We are given that the fleet started with 60 type A planes. We are also given that the airline retired 3 of the type A planes and acquired 4 new type B planes each year. We need to determine how many years it took for the number of type A planes left in the airline's fleet to be less than 50 percent of the fleet. We can let n = the number of years it will take for this to occur.

The number of type A planes in the fleet can be expressed as 60 - 3n (because the fleet loses 3 type A planes each year). The total number of planes in the fleet is 60 - 3n + 4n, which takes into account the loss of 3 type A planes and addition of 4 type B planes each year.
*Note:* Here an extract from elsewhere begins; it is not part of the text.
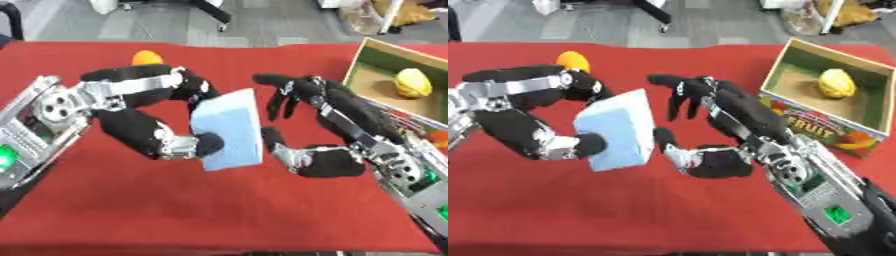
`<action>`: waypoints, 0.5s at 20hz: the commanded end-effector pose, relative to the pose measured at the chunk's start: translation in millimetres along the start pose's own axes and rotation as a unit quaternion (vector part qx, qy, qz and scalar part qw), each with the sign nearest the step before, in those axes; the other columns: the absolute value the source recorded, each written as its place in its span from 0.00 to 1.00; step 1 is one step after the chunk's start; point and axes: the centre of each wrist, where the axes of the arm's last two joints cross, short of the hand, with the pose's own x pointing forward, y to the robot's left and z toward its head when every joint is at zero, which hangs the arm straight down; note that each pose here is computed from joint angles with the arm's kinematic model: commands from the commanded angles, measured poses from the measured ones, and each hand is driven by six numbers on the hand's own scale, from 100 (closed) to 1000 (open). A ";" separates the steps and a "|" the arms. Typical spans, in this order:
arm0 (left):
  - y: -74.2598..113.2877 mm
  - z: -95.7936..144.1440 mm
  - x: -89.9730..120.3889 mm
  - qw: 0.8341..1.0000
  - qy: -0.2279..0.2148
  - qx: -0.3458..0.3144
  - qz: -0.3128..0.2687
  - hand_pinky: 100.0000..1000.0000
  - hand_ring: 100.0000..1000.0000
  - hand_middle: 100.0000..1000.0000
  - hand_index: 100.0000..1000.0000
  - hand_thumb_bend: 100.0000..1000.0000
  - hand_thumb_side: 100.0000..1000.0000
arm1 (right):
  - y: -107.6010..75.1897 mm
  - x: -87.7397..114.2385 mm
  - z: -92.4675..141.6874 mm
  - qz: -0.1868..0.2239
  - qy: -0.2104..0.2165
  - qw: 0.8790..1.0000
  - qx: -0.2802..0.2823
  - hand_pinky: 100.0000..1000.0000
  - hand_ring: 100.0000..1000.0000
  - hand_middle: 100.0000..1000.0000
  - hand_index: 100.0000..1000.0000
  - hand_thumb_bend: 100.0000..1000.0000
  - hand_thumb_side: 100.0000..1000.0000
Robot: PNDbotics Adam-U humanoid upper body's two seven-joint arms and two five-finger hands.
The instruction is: Pick up the objects with one hand, pass them to the other hand, and then place them into the box on the other side of the table.
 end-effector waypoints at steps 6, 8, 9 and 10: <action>5.9 9.4 1.1 0.999 0.036 0.015 -0.018 0.81 0.46 0.41 0.55 0.06 0.49 | -15.4 0.5 1.6 0.038 -0.014 0.999 0.005 0.46 0.63 0.47 0.98 0.12 0.36; 6.5 10.1 -0.8 0.999 0.041 0.016 -0.017 0.81 0.46 0.41 0.55 0.06 0.49 | -16.8 -0.2 2.2 0.048 -0.018 0.998 0.020 0.48 0.64 0.49 1.00 0.16 0.30; 6.9 10.2 -1.3 0.999 0.041 0.016 -0.016 0.81 0.46 0.41 0.55 0.06 0.49 | -17.3 -0.4 2.4 0.053 -0.020 0.998 0.028 0.48 0.65 0.49 1.00 0.16 0.27; 7.4 10.2 -1.3 0.999 0.041 0.016 -0.016 0.81 0.46 0.41 0.55 0.06 0.49 | -17.8 -0.5 2.5 0.057 -0.021 0.998 0.036 0.49 0.65 0.50 1.00 0.17 0.25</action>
We are interested in the number of years it will take until the number of type A planes is less than ½ the total planes in the fleet, as illustrated in the following equation:

60 - 3n < (60 - 3n + 4n) x ½

Multiplying the entire equation by 2, we have:

120 - 6n < 60 + n

-7n < -60

n > -60/-7

n > 8 4/7

Since n > 8 4/7, the smallest integer value n can be is 9.

Answer: D

Solving without equation: By end of 1980
A B
57 4
54 8
51 12
48 16
45 20
41 24
38 28
35 32
31 36

So, by 9th year type A plans will be less than 50% of the total fleet. Hence option D is correct ans.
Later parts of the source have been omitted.